Ebrei che nel nostro paese, non dimentichiamolo, hanno svolto un ruolo importante per la crescita culturale, civile e sociale dell’Italia. Un’altra cosa che vorrei dire ai giovani è che dobbiamo continuare a seguire l’esempio di quei giusti che, pur nella tempesta del nazifascismo, non vollero cedere alla barbarie del razzismo e seppero accogliere gli ebrei perseguitati.

Ispirarci a loro non solo per respingere quei rigurgiti di antisemitismo che più o meno camuffati spuntano in qualche luogo d’Europa, ma anche per continuare a dire dei no a chi non smette di rappresentare i migranti come diversi, come intrusi, come nemici da sconfiggere.

Riaffermare con forza l’idea che lo straniero, l’altro da noi, non è un’insidia da allontanare quanto piuttosto una donna, un uomo o un bambino da rispettare e da accogliere. Ecco il modo migliore per celebrare in questo 2012 la giornata della memoria.

A Senigallia la giornata della memoria assume un’importanza speciale, non soltanto per i valori di umanità e giustizia che animano la nostra gente, ma anche perché storicamente la comunità ebraica ha svolto e continua a svolgere un ruolo importante nella vita della nostra comunità.

Siamo qui questa sera insieme a voi per vivere insieme questa giornata di profonda riflessione e commozione, condividendo il dolore per quel dramma della Shoah che è il dramma profondo di tutti coloro che credono nei valori del rispetto della dignità umana, dell’accoglienza verso l’altro, della multiculturalità, della democrazia.

E’ stato molto bello e commovente ascoltare i versi così intensi scritti da Ilse Weber morta ad Auschwitz nel 1944, attraverso l’interpretazione di Mauro Pierfederici e Roberto Chiostergi. “Quando avrà fine il dolore”? Si chiede il titolo della raccolta di poesie di Ilse Weber.
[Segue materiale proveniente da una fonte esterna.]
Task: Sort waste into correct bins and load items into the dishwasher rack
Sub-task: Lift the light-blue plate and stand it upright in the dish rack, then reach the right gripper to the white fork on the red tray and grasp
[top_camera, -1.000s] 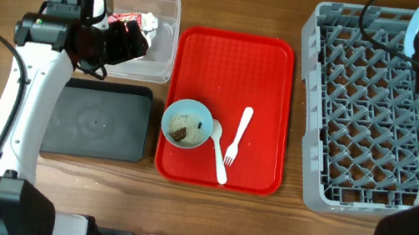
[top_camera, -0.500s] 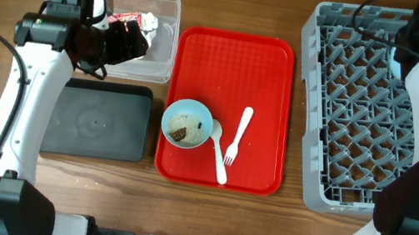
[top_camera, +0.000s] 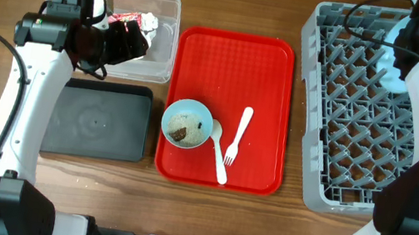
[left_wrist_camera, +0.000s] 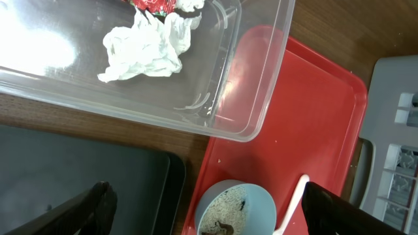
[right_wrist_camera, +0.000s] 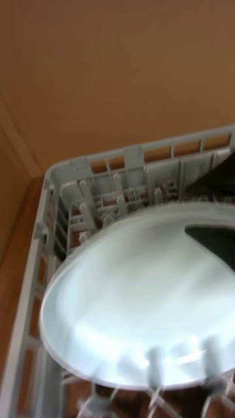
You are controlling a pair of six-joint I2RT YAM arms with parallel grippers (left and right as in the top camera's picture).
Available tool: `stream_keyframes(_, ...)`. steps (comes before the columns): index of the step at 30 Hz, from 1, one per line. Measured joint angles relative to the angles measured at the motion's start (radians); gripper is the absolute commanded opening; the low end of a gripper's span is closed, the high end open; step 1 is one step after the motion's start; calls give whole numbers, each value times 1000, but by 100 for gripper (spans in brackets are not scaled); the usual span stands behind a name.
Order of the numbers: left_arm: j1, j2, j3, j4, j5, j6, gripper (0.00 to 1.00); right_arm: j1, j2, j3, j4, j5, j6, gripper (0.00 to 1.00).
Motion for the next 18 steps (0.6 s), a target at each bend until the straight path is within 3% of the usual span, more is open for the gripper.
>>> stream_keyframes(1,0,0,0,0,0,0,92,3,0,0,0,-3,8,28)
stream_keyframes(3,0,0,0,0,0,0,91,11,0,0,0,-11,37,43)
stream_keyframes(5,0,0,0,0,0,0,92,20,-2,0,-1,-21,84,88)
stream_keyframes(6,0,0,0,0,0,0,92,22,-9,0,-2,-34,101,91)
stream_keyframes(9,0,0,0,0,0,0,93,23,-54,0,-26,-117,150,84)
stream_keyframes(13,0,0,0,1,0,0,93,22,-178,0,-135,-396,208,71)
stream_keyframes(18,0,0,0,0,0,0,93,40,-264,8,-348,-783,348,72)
C’è certamente un dolore connaturato all’esperienza umana, come componente purtroppo ineludibile delle nostre vite.

Ma il dolore di quegli anni terribili della persecuzione degli ebrei, l’angoscia di una stagione nella quale la distruzione di massa fu elevata a sistema, ecco quel dolore lo dobbiamo sconfiggere ed allontanare una volta per tutte dalle nazioni e dalla società.

Ecco ripartiamo dalla giornata di oggi con una convinzione in più; la certezza che camminando insieme in uno spirito di autentica accoglienza e condivisione, la convinzione che orientando sempre di più le Istituzioni al rispetto dei diritti ed alla democrazia, mai più quel dolore riuscirà a lacerare il nostro cuore e le nostre menti, e mai più calpesterà le nostre conquiste civili e la nostra stessa dignità di uomini.